Declaration of interest:

The authors declare there is no conflict of interest.

Figures

**Figure 1:. Integrated stress response affects cell functioning**
Amino acid deficiency, heme deficiency, viral infection, and unfolded protein stress in the endoplasmic reticulum (ER stress) activate GCN2, HRI, PKR, and PERK. All these kinases phosphorylate eIF2α, the core member of ISR. Phosphorylated eIF2α (peIF2α) impedes the 5’cap-dependent mRNA translation (Figure 2 in details) and results in global reduction of protein synthesis. However, few genes as ATF4 and CHOP have alternative translation machinery and are less influenced by eIF2 dysfunction. The preferentially translated ATF4 is the key effector in ISR. ATF4 couples with another ATF4 or its interacting partners to form homo- and heterodimers that bind to DNA targets and control the expression of genes that participated in amino acid synthesis, angiogenesis, ERAD, autophagy, inflammation, and apoptosis. Depends on the disease context and the duration of ISR, the downstream processes of ISR can aid in cell survival or bring cell death. CHOP is one key factor that can be promoted by ATF4. CHOP not only activates autophagy, inflammation, and apoptosis, but also induces the expression of GADD34, a phosphatase coupled with PP1 to dephosphorylate peIF2α. The dephosphorylation of peIF2α terminates ISR and resumes protein synthesis. At non-stressed cell, the CreP-PP1 complex phosphatase constantly operates for maintaining low level of peIF2α and protein homeostasis.

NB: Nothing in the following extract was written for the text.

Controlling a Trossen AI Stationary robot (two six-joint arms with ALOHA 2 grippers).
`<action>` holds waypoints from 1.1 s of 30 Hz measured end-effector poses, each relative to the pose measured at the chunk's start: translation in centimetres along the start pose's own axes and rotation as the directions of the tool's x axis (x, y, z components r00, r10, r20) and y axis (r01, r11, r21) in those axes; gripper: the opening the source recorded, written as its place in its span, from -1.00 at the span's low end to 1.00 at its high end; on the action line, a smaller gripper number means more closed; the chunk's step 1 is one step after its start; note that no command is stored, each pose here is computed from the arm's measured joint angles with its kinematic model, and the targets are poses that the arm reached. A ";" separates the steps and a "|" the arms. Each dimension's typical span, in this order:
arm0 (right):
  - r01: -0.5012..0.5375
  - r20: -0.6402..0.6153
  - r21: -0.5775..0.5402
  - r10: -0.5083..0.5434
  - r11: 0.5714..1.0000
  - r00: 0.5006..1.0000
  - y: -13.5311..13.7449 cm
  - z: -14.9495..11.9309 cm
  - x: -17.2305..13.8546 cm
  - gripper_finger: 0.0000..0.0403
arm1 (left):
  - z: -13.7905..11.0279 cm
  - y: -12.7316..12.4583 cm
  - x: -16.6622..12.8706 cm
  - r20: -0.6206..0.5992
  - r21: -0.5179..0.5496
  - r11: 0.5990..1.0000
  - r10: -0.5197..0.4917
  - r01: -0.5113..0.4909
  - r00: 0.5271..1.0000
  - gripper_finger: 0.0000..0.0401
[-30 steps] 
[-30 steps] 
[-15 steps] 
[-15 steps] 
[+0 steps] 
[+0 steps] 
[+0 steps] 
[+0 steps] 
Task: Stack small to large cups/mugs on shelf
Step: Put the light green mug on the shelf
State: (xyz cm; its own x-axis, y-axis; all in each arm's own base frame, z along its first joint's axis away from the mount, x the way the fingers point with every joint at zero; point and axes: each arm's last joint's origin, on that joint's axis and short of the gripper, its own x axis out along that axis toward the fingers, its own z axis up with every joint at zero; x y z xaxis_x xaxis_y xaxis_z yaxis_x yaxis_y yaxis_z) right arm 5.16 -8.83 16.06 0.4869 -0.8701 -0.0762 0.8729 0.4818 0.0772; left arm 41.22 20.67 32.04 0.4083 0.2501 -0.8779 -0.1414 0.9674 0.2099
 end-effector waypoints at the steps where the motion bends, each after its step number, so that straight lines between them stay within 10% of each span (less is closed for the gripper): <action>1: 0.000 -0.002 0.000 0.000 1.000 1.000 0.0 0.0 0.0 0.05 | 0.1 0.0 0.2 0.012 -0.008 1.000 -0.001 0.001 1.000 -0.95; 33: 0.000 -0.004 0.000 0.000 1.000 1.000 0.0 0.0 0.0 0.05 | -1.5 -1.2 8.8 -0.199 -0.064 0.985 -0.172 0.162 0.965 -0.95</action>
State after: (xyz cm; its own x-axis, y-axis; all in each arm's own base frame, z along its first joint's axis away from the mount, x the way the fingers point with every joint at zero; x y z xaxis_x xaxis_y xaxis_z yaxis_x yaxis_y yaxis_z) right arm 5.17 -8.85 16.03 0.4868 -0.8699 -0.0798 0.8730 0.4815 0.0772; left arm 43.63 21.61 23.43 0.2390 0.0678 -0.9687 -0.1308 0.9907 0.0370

**Figure 2:. Illustration of the roles of eIF2 and peIF2 in the initiation of mRNA translation**
Before binding to met-tRNA, the GDP bound to the γ subunit of eIF2 must be switched to GTP. This GDP-GTP exchange process is mediated by eIF2B. The met-tRNA-GTP-eIF2 ternary complex then delivers the met-tRNA to 40S ribosome, a key step for the initiation of mRNA translation. At the stressed condition, once the ISR is activated and the GDP-eIF2 is phosphorylated in its α subunit, the structural change makes GDP-peIF2 no longer a suitable substrate of eIF2B but transforms to an inhibitor of eIF2B. The inhibition of eIF2B by GDP-peIF2 further reduces the pool of functional GTP-eIF2 to bind met-tRNA, and lowers the global protein synthesis via 5’cap-dependent mRNA translation. ISRIB rescues protein translation by stabilization and increasing eIF2B abundance that counteracts low level of GDP-peIF2α in treated cells.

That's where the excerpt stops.